His analysis, complex and convoluted, is masterful and insightful, and captures how decay echoes and mirrors across different spheres. Aesthetic ugliness is a reflection of ethical ugliness and so on. For a more detailed consideration of how Broch speaks to the moment, you’ll need to wait for my book. Here I gesture to his identification of what happens when there is a political and ethical vacuum, it leads ultimately to evil.
The Broch reference is relevant also in terms of thinking with historical parallels. Most attempts to depict the present - especially in relation to geopolitics - work in relation to some historical analogy. The most prevalent one is a suitably post-modern mashup of references to a new ‘Axis’ - invoking WW2 and the spectre of fascism - and of ‘Cold War 2’ - conjuring up the threat of a great communist rival. Both of these invocations offer the comfort of the Hollywood ending in which liberal democracy prevails and progress marches on. I have critiqued different parts of this melange in prior notes (here and here). While it is important to recognise what is distinctive about the present conjuncture, and how it is perhaps different from previous moments, I have been thinking about conditions in reference to the period prior to WW1, and the collapse of the old European system.
By invoking that era, the aim is less to do with the Thucydidean dynamic of a rising power challenging a weakening hegemon. Rather, it is to recognise the similarities with the contradictory and conflictual advances of our globalised conditions. In Slouching Towards Utopia,
has detailed the significance of this earlier period:From 1870 to 1914, we can see global economic history as following a logic that was, if not inevitable, at least probable, or at least explicable after the fact. Luck and probability gave humanity an opening around 1870 in the form of a quintuple breakthrough: the ideology and policy of an open world, new forms of transportation, faster communications, and—most important—the beginnings of the research laboratory and the large corporation, which together would more than double the pace of invention and greatly speed the deployment of new technologies.

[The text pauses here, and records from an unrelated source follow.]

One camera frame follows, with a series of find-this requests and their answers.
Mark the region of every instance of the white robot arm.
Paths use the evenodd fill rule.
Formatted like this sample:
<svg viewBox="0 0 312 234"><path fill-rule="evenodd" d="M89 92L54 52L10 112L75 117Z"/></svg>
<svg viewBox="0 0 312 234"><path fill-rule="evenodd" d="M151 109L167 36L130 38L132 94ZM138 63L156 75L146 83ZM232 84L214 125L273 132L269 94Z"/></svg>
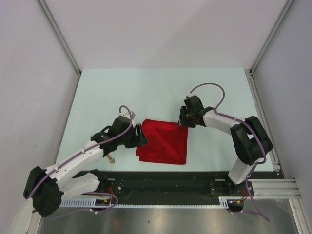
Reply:
<svg viewBox="0 0 312 234"><path fill-rule="evenodd" d="M212 107L204 108L201 100L193 95L184 100L185 106L181 106L179 125L194 128L196 125L219 129L232 136L238 159L230 170L228 177L233 184L242 183L255 163L262 160L262 152L254 138L249 138L251 133L239 122L245 122L256 133L261 145L267 154L273 147L268 135L257 117L247 119L230 119L226 115L220 115Z"/></svg>
<svg viewBox="0 0 312 234"><path fill-rule="evenodd" d="M73 178L86 165L108 155L119 145L134 148L148 144L141 125L133 123L134 113L128 113L119 113L111 126L92 135L85 146L64 161L45 169L35 167L30 172L23 196L33 200L33 207L42 217L52 214L61 202L107 183L107 177L99 170Z"/></svg>

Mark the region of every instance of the table surface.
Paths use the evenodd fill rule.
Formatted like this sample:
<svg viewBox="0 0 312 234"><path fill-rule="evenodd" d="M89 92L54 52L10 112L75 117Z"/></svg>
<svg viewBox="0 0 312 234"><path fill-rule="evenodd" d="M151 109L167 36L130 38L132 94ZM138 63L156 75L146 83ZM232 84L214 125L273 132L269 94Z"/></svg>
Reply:
<svg viewBox="0 0 312 234"><path fill-rule="evenodd" d="M68 118L57 162L80 149L90 135L111 125L120 105L135 112L135 123L145 119L177 122L181 105L189 91L204 82L223 86L225 100L219 112L235 117L257 116L254 101L242 68L185 69L84 69ZM195 91L204 106L216 106L222 92L215 86ZM232 137L213 128L189 129L187 164L172 165L140 162L136 148L124 146L85 170L105 171L229 171L237 155ZM257 171L273 171L271 159Z"/></svg>

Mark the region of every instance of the red towel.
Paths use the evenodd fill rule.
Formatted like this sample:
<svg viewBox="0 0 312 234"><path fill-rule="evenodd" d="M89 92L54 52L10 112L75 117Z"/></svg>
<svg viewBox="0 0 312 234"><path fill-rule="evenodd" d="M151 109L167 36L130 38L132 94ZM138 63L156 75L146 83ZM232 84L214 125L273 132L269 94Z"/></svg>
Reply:
<svg viewBox="0 0 312 234"><path fill-rule="evenodd" d="M177 123L146 119L142 123L148 145L138 147L140 161L186 164L187 128Z"/></svg>

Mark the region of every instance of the purple cable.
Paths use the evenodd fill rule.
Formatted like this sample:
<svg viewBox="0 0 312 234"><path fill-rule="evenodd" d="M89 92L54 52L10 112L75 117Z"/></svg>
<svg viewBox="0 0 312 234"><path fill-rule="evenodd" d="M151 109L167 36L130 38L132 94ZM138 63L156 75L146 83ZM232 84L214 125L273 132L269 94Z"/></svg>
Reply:
<svg viewBox="0 0 312 234"><path fill-rule="evenodd" d="M223 89L223 87L222 87L221 85L216 84L216 83L203 83L203 84L200 84L200 85L196 86L194 89L192 89L192 90L190 91L190 94L191 94L195 89L197 89L198 87L203 86L203 85L215 85L215 86L218 86L218 87L222 90L222 93L223 93L222 99L221 99L221 101L218 103L218 105L215 107L214 112L215 112L217 115L219 115L219 116L223 116L223 117L226 117L226 118L229 118L229 119L232 119L232 120L234 120L234 121L237 121L237 122L242 123L242 124L252 133L252 135L253 135L253 137L255 138L257 144L259 145L260 150L261 150L262 155L263 155L263 161L261 161L261 162L256 162L256 163L254 164L253 168L250 170L250 172L249 172L248 175L246 176L246 179L245 179L246 190L247 190L247 192L248 192L248 194L249 194L249 197L250 197L250 199L251 199L253 205L254 205L255 208L258 210L258 212L256 212L256 211L242 211L242 212L233 212L233 213L251 213L251 214L257 214L257 215L262 216L267 222L269 222L270 219L269 219L268 217L266 217L266 216L262 213L262 211L260 210L260 208L259 208L258 205L256 204L256 202L255 202L253 196L251 195L251 193L250 193L250 191L249 191L249 189L248 189L248 178L249 178L249 177L251 176L251 174L254 172L254 170L255 170L255 168L257 167L258 164L264 164L264 163L267 161L267 156L266 156L266 153L265 153L265 151L264 151L264 148L263 148L263 146L262 146L262 144L261 144L259 138L257 137L256 133L252 130L252 128L251 128L247 123L245 123L244 121L242 121L242 120L240 120L240 119L237 119L237 118L235 118L235 117L233 117L233 116L229 116L229 115L226 115L226 114L222 114L222 113L219 113L219 112L217 111L218 107L221 105L221 103L223 102L223 100L224 100L224 98L225 98L225 91L224 91L224 89Z"/></svg>
<svg viewBox="0 0 312 234"><path fill-rule="evenodd" d="M89 194L89 195L100 195L100 196L112 196L112 197L116 200L116 202L115 202L113 205L107 207L105 210L102 210L102 211L95 211L97 214L98 214L98 213L103 213L103 212L105 212L105 211L109 211L109 210L111 210L114 206L116 206L116 205L118 204L118 198L117 198L114 194L98 193L98 192L89 192L89 193L86 193L86 194ZM74 213L77 213L77 212L80 212L80 211L92 211L92 210L87 209L87 208L79 209L79 210L74 210L74 211L68 212L68 213L66 213L66 214L62 214L62 215L60 215L60 216L57 216L57 217L55 217L55 218L51 218L51 219L49 219L49 220L55 220L55 219L63 218L63 217L65 217L65 216L68 216L68 215L71 215L71 214L74 214Z"/></svg>
<svg viewBox="0 0 312 234"><path fill-rule="evenodd" d="M132 114L131 114L131 111L130 111L130 109L129 109L128 107L126 107L125 105L121 105L121 106L119 107L119 112L120 112L120 113L121 113L121 109L122 109L122 108L127 109L128 113L129 113L129 116L130 116L130 123L129 123L129 126L127 127L127 129L126 129L125 131L123 131L122 133L118 134L117 136L114 136L114 137L112 137L112 138L109 138L108 140L104 140L104 141L102 141L102 142L100 142L100 143L98 143L98 144L95 144L95 145L93 145L93 146L90 146L89 148L87 148L87 149L84 150L85 153L86 153L87 151L89 151L89 150L91 150L91 149L93 149L93 148L99 146L99 145L108 143L108 142L110 142L110 141L112 141L112 140L117 139L118 137L121 137L122 135L124 135L124 134L131 128L131 126L132 126ZM83 154L82 151L78 152L77 154L75 154L74 156L72 156L71 158L69 158L68 160L66 160L65 162L63 162L62 164L60 164L60 165L58 166L58 168L59 168L59 169L62 168L63 166L65 166L65 165L68 164L69 162L73 161L75 158L77 158L78 156L80 156L80 155L82 155L82 154ZM31 197L34 195L34 193L36 192L36 190L39 188L39 186L40 186L50 175L52 175L54 172L56 172L55 169L53 169L53 170L50 171L45 177L43 177L43 178L39 181L39 183L34 187L34 189L31 191L31 193L29 194L29 196L28 196L27 199L31 198Z"/></svg>

Without labouring the point, one can identify parallels with what has unfolded since the 1970s through the potent cocktail of neoliberal globalisation and Silicon Valley capitalism supported by the peace dividend that came with the end of the Cold War. Combined and uneven development on a truly global scale, enabled and amplified through digital technologies, have helped give rise to our vertiginous conditions.
Recent notes have included references from Robert Musil, best known for his unfinished masterpiece, The Man Without Qualities (MWQ), which is set in Austro-Hungarian Empire in the period immediately prior to the First World War. From the sketches to what might have been the concluding portion of MWQ:
Overall problem: war.
Pseudorealities lead to war.
From Musil’s notes outlining the second volume of MWQ:
Note the title of the major portion of the first volume: Pseudoreality Prevails. This means that in general today the personal givens of events are definite and delineated, but that what is general about them, or their significance, is indefinite, faded, and equivocal, and repeats itself unintelligibly. The person awakened to awareness of the current situation has the feeling that the same things are happening to him over and over again, without there being a light to guide him out of this disorderly circle.
In parallel and in very different registers, Broch and Musil identified the confusion and disorder of living in a non-age, of having to live and act in the context of a vacuum. They speak to where we now find ourselves, or fail to find ourselves, as the case might be. One of the themes I am exploring through these notes, and pursuing in the book manuscript I am drafting, is how thinking through and with these writers can help with understanding our own non-age, knowing the time means recognising it might be a time between the times.